Extracting all data validation formula values(dropdown) from excel sheet


How can we extract the data validation dropdown values(not just formulas/references or a single valued formula result) from a given excel sheet using python?

Currently openpyxl helps us to get the formulas but not the values directly. It even fails in cases where file contain extensions(extLst) to the OOXML specifications that are not supported.These datavalidation formulas can contain functions like OFFSET, SUBSTITUTE, VLOOKUP, INDIRECT etc. There are some libraries that support parsing/calculation of a subset of formulas(xlcalculator, pycel, formulas etc); but it fails in some cases(limitations).Is there a way we can get them using libraries like xlwings, win32com etc or even using macros with python? The datavalidation formulas can contain plain lists(values), definednames, database table reference etc. and the source file should not be ideally modified. Is there a solution which works in all these cases?


Solution

  • In order to obtain the results of a dynamic Excel formula you need to automate Excel itself, rather than just parse the worksheet file with an XML reader.

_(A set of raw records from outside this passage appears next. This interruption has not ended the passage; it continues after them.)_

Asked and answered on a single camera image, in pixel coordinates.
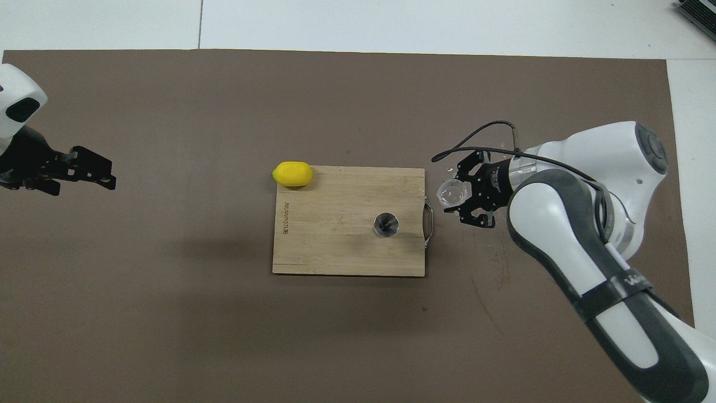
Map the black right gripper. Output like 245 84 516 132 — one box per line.
447 150 518 227

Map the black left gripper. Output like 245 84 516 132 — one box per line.
0 126 117 196

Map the small clear glass cup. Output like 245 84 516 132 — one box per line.
436 178 469 209

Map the steel double jigger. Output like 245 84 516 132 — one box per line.
373 212 400 238

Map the bamboo cutting board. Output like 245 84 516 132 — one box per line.
272 165 434 277

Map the brown table mat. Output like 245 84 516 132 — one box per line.
0 49 704 403

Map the yellow lemon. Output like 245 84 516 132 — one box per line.
272 161 314 188

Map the dark keyboard edge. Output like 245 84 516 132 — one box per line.
674 0 716 40

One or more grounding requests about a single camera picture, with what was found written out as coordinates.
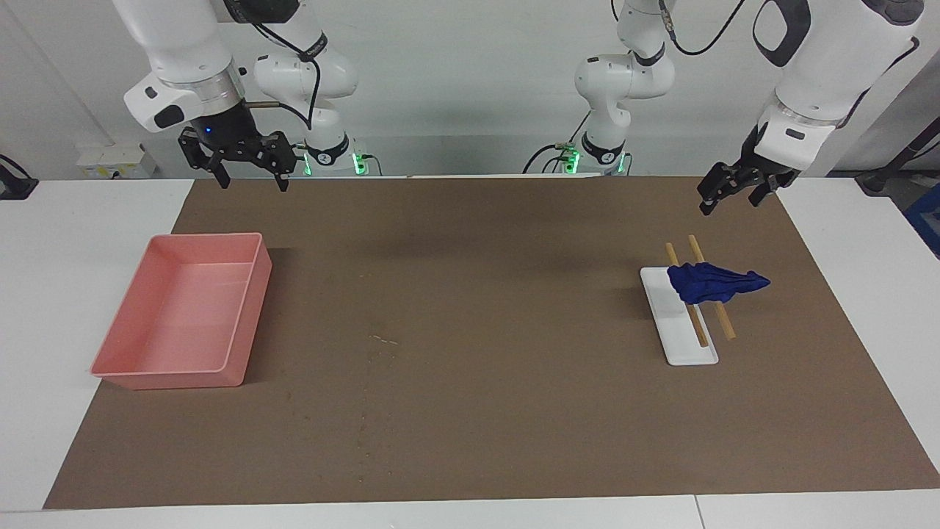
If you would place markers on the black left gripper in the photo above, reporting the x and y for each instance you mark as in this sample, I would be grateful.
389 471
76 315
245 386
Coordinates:
756 158

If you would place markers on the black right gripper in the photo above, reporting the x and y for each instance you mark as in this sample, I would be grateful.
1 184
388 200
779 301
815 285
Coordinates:
224 125

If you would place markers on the dark blue towel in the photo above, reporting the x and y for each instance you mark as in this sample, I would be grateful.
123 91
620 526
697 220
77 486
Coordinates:
709 283

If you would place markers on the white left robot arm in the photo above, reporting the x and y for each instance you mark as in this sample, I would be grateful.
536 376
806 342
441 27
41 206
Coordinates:
830 59

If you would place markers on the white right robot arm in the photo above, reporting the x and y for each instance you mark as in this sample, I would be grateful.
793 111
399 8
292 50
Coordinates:
183 44

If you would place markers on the wooden rack rod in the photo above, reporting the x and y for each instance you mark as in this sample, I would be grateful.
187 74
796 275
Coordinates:
723 323
698 327

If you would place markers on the black stand leg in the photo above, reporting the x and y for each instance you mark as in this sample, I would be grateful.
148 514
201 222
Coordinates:
877 180

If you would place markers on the pink plastic bin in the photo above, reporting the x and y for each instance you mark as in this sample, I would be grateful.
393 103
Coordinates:
183 308

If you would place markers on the brown table mat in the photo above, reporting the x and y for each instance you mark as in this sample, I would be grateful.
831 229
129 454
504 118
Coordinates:
477 367

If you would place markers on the black clamp mount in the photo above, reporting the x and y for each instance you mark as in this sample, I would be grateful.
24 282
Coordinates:
11 187

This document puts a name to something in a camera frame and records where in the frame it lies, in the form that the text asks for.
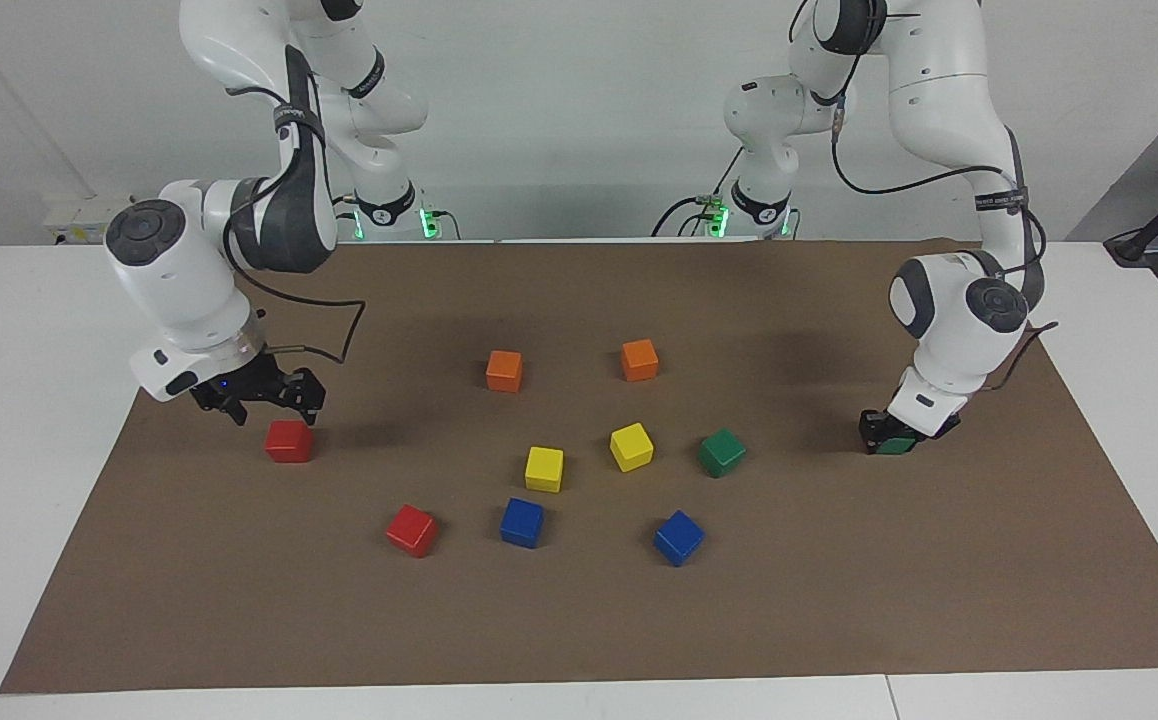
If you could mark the green wooden block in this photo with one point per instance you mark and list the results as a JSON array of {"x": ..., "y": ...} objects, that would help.
[
  {"x": 896, "y": 446},
  {"x": 722, "y": 453}
]

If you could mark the red wooden block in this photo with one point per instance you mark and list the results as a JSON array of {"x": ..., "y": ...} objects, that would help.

    Hard to say this solution will fit all your cases, but it is a starting point. The Excel object model has a Validation Object, which contains all the information about the validation for a cell or range. One of the properties of the Validation might be a formula. The Worksheet/Application Evaluate method can return the result of the formula.

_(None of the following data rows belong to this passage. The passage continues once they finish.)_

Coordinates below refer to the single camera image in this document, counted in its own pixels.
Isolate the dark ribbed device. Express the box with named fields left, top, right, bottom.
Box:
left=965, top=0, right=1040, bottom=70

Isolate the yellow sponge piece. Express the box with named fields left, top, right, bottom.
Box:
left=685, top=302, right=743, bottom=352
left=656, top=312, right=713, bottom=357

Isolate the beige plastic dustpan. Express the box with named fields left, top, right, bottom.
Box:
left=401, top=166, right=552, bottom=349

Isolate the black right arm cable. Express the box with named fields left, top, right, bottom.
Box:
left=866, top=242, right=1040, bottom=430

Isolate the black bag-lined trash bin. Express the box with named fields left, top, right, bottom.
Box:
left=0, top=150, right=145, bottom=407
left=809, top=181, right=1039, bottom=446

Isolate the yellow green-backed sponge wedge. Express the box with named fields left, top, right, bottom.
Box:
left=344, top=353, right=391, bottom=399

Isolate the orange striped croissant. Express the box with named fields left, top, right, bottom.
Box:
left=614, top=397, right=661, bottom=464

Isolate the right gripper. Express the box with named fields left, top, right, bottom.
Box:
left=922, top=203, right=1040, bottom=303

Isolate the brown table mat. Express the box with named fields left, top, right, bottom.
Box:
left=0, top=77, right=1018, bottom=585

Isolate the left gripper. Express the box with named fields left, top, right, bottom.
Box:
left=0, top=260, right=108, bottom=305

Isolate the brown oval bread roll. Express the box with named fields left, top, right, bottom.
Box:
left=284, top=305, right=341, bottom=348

    As an example, cell C3 has a validation formula based on an offset from cell F3:

    enter image description here

    Using win32com, the formula for a validation range can be evaluated, as shown in the following minimal Python code:

    import win32com.client as wc
    
    #Create Excel object
    xl = wc.gencache.EnsureDispatch('Excel.Application')
    xl.Visible=True
    
    #Open saved workbook, get the first worksheet, and a given cell
    wb = xl.Workbooks.Open('MySheet.xlsx')
    ws = wb.Worksheets[1]
    rng = ws.Range('C3')
    
    #Get the Validation object for the range
    valid = rng.Validation
    formula = valid.Formula1
    
    if len(formula) >0: #If formula not empty
        print('Formula for validation of cell',rng.Address,'is',formula)
    
        #Evaluate will return different results depending on formula
        #Offset returns a r x c array of cells (Range objects)
        #Need to cut off the leading '=' character from the formula string
        res = rng.Worksheet.Evaluate(formula[1:])
        arr = [ [c.Value for c in r] for r in res]
        print('Result of validation formula:',arr)
    
    #Tidy up
    wb.Close(False)
    xl.Quit()
    

    with the following output:

    Formula for validation of cell $C$3 is =OFFSET($F$3,2,0,5)
    Result of validation formula: [[3.0], [4.0], [5.0], [6.0], [7.0]]
    

    You may need to experiment with the return values from Evaluate depending on the exact formulas you are using. Using win32com differs from file-reading methods (like openpyxl) in that the actual Excel application is launched, and its calculation engine used to return the results. This does however mean that you need the Excel application installed and accessible (which can be an issue for web/server based use cases).